Armand Filion graduated from the École des beaux-arts de Montréal (1927–31), which he entered when he was 17. When he was barely 21, he became a drawing teacher at the Commission des écoles catholiques de Montréal. His encounter with French architect Dom Bellot was decisive, as it turned him toward sculpture. From 1942 to 1968, in addition to producing a number of religious sculpture projects and integrations with architecture, he taught at the École des beaux-arts de Montréal, where he founded the sculpture department.
Artwork description
From left to right, bas-reliefs retrace the life of Bernadette Soubirous. By 1951, Filion had been a professor of sculpture at the École des Beaux-Arts de Montréal for almost a decade and was renowned as much for his studio sculpture as his “architectural sculpture”, a term of the time which described the link between the sculpture and the building. This art-architecture relationship was expressed by Filion through his technique of working directly on the stone at the construction site for the school.
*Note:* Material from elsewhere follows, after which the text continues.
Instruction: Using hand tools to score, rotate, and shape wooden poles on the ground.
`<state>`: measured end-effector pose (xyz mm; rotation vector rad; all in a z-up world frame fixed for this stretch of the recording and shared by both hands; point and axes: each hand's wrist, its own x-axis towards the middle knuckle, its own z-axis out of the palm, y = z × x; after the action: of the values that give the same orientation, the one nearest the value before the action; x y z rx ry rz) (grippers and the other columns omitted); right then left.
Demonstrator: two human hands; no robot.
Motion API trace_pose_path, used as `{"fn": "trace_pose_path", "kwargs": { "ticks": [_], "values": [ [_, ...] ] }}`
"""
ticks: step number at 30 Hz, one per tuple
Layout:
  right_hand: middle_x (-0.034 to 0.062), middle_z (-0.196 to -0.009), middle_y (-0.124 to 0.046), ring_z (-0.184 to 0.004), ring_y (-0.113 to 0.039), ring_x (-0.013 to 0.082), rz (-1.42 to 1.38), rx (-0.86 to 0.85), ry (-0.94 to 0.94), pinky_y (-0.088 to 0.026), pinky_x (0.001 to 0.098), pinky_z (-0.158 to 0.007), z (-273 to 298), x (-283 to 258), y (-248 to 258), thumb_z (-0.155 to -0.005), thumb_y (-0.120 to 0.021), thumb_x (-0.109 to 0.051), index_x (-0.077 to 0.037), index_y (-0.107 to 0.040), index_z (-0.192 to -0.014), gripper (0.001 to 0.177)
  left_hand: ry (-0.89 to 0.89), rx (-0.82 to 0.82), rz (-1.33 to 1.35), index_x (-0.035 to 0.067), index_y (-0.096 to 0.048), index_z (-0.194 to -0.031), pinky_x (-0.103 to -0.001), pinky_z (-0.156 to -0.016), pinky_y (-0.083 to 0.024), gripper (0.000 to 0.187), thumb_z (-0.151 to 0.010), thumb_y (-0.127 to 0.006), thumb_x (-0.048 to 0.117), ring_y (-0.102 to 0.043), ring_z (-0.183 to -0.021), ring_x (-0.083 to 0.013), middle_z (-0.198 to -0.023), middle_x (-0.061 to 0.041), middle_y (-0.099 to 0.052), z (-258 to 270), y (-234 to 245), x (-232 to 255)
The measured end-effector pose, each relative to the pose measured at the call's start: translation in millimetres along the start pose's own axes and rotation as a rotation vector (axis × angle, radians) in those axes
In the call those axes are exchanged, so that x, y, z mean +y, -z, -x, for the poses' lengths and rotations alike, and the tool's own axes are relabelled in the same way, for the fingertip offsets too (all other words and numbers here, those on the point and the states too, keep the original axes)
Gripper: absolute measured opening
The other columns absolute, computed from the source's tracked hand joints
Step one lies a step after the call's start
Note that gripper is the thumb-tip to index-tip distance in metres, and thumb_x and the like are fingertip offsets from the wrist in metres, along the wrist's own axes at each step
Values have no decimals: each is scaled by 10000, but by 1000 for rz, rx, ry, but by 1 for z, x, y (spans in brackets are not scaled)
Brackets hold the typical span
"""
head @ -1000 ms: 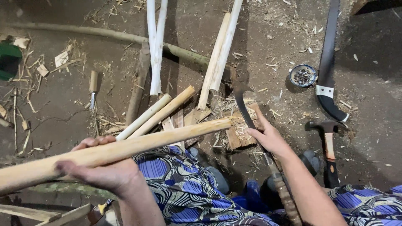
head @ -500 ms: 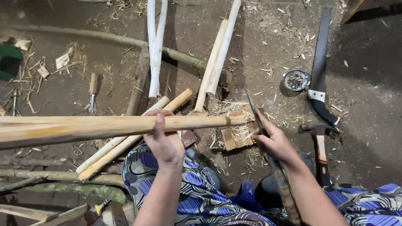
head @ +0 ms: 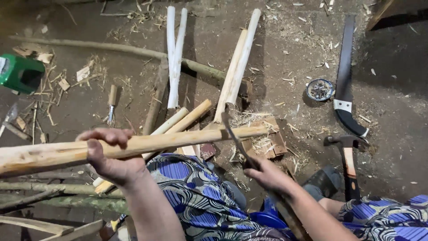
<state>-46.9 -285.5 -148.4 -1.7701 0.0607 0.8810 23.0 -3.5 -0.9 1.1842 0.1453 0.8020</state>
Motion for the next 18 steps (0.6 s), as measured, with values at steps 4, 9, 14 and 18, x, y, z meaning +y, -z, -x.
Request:
{"fn": "trace_pose_path", "kwargs": {
  "ticks": [4, 9, 14, 18],
  "values": [
    [9, -735, -624, -564, -542, 93, 143, -139, -116, -470, 177, -518, 5, -31, -9, -885, -558, -123, -108, -608, -938, 75, -15, -10, 152, 150, -541, -775, -209, -536, -533, 186, -780, -714, 218, -548, -499, -76, -594, 69, -539, 15, -30, 24],
    [42, -556, -602, -412, -488, 210, 103, -120, 512, -431, 322, -415, 58, -76, -17, -741, -535, -98, -64, -529, -811, 79, -149, -144, 198, 131, -576, -835, -191, -515, -542, 80, -854, -653, 145, -573, -530, -84, -641, 37, -564, 27, -38, 19],
    [34, -704, -563, -512, -462, 119, -26, -185, 24, -421, 224, -447, 16, -53, -4, -860, -453, -9, -76, -537, -933, 131, -92, -85, 143, 146, -500, -815, -192, -524, -454, 86, -836, -582, 159, -495, -515, -70, -609, 50, -491, 36, -46, 24],
    [41, -633, -451, -441, -295, 111, -406, 34, -243, -241, 207, -371, -24, -1, 13, -858, -375, 67, -16, -566, -951, 228, -47, -97, 181, 151, -493, -814, -191, -529, -432, 82, -832, -573, 145, -491, -524, -68, -621, 41, -510, 35, -43, 25]
  ]
}}
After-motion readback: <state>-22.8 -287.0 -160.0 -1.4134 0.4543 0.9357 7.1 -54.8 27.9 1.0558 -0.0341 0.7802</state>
At the time, the originality of the bas-reliefs commemorating this saint came from the modern style of this religious art. From the moment it was completed, the artwork solicited warm praise, receiving the greatest amount of attention from well-known art and architecture critics of any architectural sculpture. They appreciated the modernity of the shapes and the simplified surfaces, without perspective yet still expressive. As well, they lauded the liberty taken by the artist with regard to resemblance to the subject of the commission.